_What is needed_:
Copy exactly, beginning with the line holding "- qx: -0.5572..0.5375" and ending with the final line of the data beneath this task; copy nothing else, and leave out every picture.

┄┄┄┄┄┄┄┄┄┄┄┄┄┄┄┄┄┄┄┄

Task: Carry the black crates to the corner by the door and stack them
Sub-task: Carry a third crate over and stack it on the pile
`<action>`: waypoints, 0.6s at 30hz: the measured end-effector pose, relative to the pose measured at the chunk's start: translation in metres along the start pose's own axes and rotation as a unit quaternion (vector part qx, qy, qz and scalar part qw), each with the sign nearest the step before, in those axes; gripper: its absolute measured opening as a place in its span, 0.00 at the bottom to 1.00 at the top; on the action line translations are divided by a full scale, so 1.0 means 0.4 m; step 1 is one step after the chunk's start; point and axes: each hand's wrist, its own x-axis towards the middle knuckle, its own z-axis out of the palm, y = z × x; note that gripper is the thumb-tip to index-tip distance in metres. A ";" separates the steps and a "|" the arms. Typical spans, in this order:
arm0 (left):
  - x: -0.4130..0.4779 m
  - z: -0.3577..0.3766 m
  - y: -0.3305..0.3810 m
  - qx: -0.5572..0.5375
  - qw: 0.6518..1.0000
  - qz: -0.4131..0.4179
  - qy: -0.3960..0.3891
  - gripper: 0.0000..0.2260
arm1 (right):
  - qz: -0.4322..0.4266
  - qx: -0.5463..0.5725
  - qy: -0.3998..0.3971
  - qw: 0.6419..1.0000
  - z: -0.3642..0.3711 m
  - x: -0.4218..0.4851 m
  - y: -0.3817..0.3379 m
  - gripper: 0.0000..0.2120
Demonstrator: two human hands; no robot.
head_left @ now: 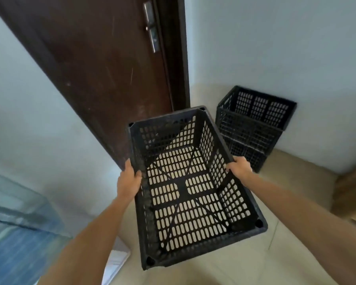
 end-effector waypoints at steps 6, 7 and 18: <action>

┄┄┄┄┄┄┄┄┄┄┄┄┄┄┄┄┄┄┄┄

_Written response_:
  - qx: -0.5572..0.5375
  - qw: 0.6518..1.0000
  - qz: -0.4131..0.4179
  - qy: -0.3960..0.3891
  - gripper: 0.0000..0.2260
arm1 (right):
  - qz: -0.4322..0.4266
  - qx: -0.5463..0.5725
  - qy: -0.3998..0.3971
  - qw: 0.6419..1.0000
  - z: -0.3642..0.3711 m
  - x: -0.4218..0.4851 m
  - y: -0.3817..0.3379 m
  - gripper: 0.0000..0.2120
Demonstrator: two human hands; no robot.
head_left @ now: 
 end-effector waypoints at steps 6, 7 and 18: <action>

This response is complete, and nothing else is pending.